Stored items:
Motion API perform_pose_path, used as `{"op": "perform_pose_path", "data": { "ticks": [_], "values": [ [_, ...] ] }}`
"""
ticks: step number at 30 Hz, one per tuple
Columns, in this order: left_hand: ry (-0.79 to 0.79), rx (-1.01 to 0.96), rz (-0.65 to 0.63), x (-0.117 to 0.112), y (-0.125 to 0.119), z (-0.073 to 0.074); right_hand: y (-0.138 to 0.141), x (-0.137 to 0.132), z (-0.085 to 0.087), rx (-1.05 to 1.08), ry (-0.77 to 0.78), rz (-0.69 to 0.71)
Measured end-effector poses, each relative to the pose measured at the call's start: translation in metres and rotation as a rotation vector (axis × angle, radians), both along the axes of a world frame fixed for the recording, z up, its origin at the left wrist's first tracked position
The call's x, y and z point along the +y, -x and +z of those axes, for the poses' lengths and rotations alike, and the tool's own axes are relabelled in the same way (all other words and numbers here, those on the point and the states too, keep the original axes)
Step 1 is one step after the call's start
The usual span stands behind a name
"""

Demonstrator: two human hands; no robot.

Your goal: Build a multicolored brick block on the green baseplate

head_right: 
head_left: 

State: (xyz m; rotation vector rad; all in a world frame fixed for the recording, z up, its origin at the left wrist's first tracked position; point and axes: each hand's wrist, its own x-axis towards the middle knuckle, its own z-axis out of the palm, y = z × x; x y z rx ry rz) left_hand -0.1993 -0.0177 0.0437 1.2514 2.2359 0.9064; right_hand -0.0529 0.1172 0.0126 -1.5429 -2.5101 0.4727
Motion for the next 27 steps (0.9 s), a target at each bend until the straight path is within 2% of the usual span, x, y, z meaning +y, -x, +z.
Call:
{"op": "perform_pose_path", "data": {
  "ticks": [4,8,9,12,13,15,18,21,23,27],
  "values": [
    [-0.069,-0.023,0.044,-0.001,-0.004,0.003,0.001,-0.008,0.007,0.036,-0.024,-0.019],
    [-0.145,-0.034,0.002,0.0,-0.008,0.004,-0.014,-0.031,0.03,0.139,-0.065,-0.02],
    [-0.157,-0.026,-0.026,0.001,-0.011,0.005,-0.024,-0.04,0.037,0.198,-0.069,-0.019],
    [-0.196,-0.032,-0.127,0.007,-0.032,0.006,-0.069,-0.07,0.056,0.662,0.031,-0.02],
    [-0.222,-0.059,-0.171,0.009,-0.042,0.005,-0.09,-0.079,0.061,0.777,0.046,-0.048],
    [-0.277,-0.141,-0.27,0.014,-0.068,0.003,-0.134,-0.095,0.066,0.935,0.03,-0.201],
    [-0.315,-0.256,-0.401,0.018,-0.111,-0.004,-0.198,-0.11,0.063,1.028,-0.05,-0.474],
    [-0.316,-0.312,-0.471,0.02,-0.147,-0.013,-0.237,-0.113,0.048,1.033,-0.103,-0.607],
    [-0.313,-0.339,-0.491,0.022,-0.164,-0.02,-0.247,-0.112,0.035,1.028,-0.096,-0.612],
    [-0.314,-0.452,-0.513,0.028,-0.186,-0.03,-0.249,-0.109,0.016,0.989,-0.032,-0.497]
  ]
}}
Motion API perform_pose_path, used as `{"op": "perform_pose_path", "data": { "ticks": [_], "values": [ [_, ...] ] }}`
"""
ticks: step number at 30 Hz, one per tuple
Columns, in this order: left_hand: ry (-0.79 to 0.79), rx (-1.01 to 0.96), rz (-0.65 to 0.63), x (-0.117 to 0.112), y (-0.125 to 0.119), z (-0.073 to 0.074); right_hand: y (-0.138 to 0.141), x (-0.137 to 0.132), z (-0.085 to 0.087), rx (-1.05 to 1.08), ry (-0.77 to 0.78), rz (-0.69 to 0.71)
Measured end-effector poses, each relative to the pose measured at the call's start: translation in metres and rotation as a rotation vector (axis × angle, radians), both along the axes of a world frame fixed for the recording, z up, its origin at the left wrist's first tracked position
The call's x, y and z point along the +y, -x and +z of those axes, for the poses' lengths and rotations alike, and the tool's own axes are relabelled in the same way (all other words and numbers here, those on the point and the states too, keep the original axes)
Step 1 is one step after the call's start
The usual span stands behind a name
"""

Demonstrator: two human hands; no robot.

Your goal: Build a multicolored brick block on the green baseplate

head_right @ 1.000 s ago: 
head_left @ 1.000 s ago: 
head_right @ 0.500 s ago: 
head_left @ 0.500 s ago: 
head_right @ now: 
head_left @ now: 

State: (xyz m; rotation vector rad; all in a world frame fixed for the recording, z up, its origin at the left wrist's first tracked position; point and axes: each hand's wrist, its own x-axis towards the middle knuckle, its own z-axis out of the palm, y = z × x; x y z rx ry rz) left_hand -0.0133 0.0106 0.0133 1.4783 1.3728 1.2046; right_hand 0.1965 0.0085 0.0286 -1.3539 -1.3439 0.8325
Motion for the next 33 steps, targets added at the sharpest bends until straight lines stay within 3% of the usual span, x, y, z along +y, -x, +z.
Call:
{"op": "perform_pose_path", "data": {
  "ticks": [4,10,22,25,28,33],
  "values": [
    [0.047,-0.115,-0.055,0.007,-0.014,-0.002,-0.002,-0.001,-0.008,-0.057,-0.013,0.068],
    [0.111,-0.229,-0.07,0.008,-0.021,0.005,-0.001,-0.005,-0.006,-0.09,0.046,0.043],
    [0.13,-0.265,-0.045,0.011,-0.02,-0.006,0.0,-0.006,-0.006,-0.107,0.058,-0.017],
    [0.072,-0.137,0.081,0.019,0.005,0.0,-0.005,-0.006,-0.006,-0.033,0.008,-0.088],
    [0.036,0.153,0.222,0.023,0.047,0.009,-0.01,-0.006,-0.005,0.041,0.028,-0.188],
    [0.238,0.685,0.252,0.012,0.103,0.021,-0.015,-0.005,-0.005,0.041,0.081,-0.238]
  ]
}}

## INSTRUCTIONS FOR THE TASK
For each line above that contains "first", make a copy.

## TASK ANSWER
Measured end-effector poses, each relative to the pose measured at the call's start: translation in metres and rotation as a rotation vector (axis × angle, radians), both along the axes of a world frame fixed for the recording, z up, its origin at the left wrist's first tracked position
State: (xyz m; rotation vector rad; all in a world frame fixed for the recording, z up, its origin at the left wrist's first tracked position; point and axes: each hand's wrist, its own x-axis towards the middle knuckle, its own z-axis out of the palm, y = z × x; x y z rx ry rz) left_hand -0.1993 -0.0177 0.0437 1.2514 2.2359 0.9064; right_hand -0.0529 0.1172 0.0126 -1.5429 -2.5101 0.4727
Measured end-effector poses, each relative to the pose measured at the call's start: translation in metres and rotation as a rotation vector (axis × angle, radians), both along the axes of a world frame fixed for the recording, z up, its origin at the left wrist's first tracked position
State: (xyz m; rotation vector rad; all in a world frame fixed for the recording, z up, its origin at the left wrist's first tracked position; point and axes: each hand's wrist, its own x-axis towards the middle knuckle, its own z-axis out of the palm, y = z × x; x y z rx ry rz) left_hand -0.0133 0.0106 0.0133 1.4783 1.3728 1.2046; right_hand 0.1965 0.0085 0.0286 -1.3539 -1.3439 0.8325

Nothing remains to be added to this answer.